Un bilan tragique après l’explosion d’un engin sur la route Bamako-Kayes

Huit morts et quarante-deux blessés : le bilan humain de l’explosion d’une mine artisanale sur l’axe routier reliant Bamako à Kayes, dans l’ouest du Mali, reste lourd. L’accident s’est produit lors du passage d’un autocar transportant des passagers civils, frappant directement le véhicule alors qu’il empruntait ce corridor stratégique.

Selon les déclarations des responsables du transport routier malien, l’engin explosif a été déclenché alors que l’autocar circulait à proximité d’une zone régulièrement ciblée par des violences armées. Les victimes, toutes des civils à bord du bus, ont été évacuées vers les centres médicaux les plus proches, où les soins ont été prodigués dans l’urgence.

Des versions contradictoires sur l’origine de l’attaque

Les informations relayées par les acteurs locaux et les formations paramilitaires présentes au Mali divergent quant à la responsabilité de l’explosion. Mamadou Kassambara, porte-parole du syndicat national des chauffeurs, a confirmé le bilan de huit morts et quarante-deux blessés parmi les passagers, sans préciser l’origine de l’engin.

Une autre version, issue d’une communication publiée sur les réseaux sociaux par Africa Corps, une unité paramilitaire russe déployée au Mali, évoque un bilan moins lourd : cinq morts et une dizaine de blessés. Ce groupe attribue l’incident au Groupe de soutien à l’islam et aux musulmans (GSIM), affilié à Al-Qaïda, tout en pointant du doigt les mouvements armés actifs dans la région.

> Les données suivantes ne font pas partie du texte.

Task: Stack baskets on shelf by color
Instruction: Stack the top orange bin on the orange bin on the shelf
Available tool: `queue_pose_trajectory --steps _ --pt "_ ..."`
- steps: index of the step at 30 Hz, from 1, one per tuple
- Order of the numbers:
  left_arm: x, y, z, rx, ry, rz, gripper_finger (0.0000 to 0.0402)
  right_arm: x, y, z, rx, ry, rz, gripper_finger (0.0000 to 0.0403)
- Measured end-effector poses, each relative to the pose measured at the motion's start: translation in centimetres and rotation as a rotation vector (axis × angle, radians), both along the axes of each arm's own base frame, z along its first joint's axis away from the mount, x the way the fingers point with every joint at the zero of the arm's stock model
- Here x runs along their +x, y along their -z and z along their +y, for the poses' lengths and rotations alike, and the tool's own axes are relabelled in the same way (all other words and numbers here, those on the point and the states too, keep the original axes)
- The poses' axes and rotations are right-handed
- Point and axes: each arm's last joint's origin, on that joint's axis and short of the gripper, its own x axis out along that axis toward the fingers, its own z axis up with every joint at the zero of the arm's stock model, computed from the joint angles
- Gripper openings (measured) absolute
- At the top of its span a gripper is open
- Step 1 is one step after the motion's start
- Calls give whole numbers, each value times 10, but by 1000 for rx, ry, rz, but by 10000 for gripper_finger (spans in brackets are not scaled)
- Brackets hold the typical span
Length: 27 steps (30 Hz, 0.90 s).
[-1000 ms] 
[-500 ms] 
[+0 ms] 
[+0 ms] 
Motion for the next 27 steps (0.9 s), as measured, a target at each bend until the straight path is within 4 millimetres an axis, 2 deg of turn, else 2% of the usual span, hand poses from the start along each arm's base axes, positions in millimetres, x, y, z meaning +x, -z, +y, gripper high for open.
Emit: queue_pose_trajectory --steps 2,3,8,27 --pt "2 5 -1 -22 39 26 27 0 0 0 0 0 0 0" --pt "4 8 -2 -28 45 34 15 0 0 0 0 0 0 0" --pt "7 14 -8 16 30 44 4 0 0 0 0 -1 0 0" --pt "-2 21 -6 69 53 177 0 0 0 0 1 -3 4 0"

Un axe routier sous haute tension

La route Bamako-Kayes, axe majeur reliant la capitale malienne à l’ouest du pays, est devenue un terrain de tensions récurrentes. Les engins explosifs improvisés et les attaques ciblées y sont fréquents, perturbant la circulation des civils et des marchandises. En avril de cette année, des opérations coordonnées avaient déjà été menées par le GSIM en collaboration avec un mouvement rebelle touareg, selon les informations locales.